Effective communication requires sound research. This assignment, especially the initial bibliography, teaches you the skills of searching scientific literature and discrimination against different source types as appropriate or inappropriate for use in your project. Furthermore, the initial bibliography allows for feedback on your types of sources and direction of research prior to storyboard creation.
RESEARCH TIPS: Expectations and Appropriate Research sources
Science communications demands that the author(s) knows the facts. Too often people are selective and use the information to support their pet hypothesis. Generally, scientific studies are based on experiments and presented to the public as scientific papers that include an introduction (context), methods, results and discussion (new hypotheses). Importantly, each study must be reviewed by other scientists before it is published. There is often a rich and vast literature of scientific journals reporting the first-hand results of studies on a topic (primary literature). Subsequently these ideas are synthesized into reviews, videos, etc. that are more speculative, opinionated and anecdotal (secondary literature).

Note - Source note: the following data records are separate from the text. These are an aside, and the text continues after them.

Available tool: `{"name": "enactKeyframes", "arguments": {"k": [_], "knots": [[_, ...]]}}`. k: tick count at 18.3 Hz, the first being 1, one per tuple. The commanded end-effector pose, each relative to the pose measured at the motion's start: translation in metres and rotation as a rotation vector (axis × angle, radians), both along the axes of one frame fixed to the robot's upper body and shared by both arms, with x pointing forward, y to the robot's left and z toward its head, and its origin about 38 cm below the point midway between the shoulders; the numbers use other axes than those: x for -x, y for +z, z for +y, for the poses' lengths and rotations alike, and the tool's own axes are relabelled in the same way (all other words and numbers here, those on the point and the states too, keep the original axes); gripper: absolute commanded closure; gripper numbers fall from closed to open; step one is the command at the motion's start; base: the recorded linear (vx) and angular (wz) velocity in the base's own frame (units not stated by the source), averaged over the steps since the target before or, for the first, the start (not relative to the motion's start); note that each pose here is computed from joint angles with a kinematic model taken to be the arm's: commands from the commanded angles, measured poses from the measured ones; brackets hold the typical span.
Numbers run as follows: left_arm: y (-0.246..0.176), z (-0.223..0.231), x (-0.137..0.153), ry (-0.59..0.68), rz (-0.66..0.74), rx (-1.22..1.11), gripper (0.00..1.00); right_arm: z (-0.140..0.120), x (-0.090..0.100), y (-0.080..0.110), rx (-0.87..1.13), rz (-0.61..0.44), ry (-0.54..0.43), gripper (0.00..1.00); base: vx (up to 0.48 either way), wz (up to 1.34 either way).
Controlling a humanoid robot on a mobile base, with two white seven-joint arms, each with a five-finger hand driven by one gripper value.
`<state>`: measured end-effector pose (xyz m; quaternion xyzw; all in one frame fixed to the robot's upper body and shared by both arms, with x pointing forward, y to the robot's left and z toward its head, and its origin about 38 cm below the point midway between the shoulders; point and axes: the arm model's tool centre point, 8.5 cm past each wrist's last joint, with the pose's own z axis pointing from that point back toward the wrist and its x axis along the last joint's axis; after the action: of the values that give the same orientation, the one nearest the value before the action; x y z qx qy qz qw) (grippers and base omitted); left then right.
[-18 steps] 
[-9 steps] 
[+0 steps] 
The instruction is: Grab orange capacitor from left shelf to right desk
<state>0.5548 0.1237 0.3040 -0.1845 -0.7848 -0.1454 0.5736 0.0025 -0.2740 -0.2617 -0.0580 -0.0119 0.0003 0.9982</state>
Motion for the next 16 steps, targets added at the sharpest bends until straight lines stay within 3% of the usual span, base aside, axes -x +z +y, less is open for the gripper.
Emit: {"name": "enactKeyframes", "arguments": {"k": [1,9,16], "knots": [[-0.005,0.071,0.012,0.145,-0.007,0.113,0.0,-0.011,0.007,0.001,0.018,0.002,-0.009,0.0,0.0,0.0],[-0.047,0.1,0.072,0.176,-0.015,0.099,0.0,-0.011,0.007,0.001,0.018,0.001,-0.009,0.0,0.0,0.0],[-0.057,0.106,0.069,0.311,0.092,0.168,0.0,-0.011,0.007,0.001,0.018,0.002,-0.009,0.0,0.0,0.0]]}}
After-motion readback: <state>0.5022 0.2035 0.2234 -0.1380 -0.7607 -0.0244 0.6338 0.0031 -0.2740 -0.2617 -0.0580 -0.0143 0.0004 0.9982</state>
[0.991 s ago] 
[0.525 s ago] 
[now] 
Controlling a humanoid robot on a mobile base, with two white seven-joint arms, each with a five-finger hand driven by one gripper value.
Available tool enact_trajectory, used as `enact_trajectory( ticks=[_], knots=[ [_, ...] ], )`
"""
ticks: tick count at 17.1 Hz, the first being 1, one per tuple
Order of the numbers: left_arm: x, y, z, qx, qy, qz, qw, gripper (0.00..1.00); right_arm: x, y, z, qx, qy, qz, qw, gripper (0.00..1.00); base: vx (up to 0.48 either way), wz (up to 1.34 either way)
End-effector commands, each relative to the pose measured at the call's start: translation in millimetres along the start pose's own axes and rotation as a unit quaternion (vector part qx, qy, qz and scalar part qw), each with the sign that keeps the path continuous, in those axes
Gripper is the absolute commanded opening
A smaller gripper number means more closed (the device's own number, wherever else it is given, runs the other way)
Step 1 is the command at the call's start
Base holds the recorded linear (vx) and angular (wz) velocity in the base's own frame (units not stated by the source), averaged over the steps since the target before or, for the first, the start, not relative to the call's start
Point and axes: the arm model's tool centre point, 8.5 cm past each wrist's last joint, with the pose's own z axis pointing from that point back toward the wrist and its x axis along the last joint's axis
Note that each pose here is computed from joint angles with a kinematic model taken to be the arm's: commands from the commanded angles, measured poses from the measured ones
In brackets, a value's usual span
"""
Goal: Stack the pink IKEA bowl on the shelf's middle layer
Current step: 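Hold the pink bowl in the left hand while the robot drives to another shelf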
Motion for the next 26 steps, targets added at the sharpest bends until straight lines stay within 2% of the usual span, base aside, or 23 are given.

How does this apply to your digital story?
Due to the subjective angle given by opinions and anecdotes, as well as the more limited science described, reviews, newspapers and new pieces should not be your only source. It is your job as investigative storytellers to present information that is informed not just by the information presented by others, but to search deeper and gain a nuanced and solid scientific understanding of your specific topic.
Regina Raboin, Science Reference and Instruction Librarian, has given detailed information on the Research Guide that explains in more detail the types of scientific literature and how to evaluate and find appropriate sources.
To meet with Regina for assistance in finding the above sources, contact her via email email@example.com or phone 617-627-4221.
INITIAL BIBLIOGRAPHY ASSIGNMENT EXPECTATIONS & DETAILS (click for template):
1. Read the information below and on the Research Guide regarding appropriate scientific resources.
2. Using appropriate databases, begin researching your project
3. For the initial bibliography, have a minimum of each of the following:
- Four (4) articles from the primary literature (at least two of which were published in the last five years)
- Two (2) or more reviews in reputed publications (secondary literature)
- Unlimited number of newspaper articles or news pieces
4. Annotate* two (2) of the primary literature articles and one (1) of the secondary literature articles
5. Format citations in your bibliography using the Council of Science Editors summary document.
Please note: there are only two cases in which journal articles are conventionally cited with URLs. They are:
a. Articles from online-only journals with no print edition available
b. Articles available “online-first”, i.e. you have accessed them before they are published in print
Initial bibliography template: please use this document template to help organize your sources for evaluation.
Initial Bibliography due in electronic form via Trunk by 11:55 pm, October 19, 2012.
*An annotated bibliography entails writing a short paragraph for the citations describing the paper and how it relates to your topic. This does not mean highlighting or notes on a hardcopy of the article.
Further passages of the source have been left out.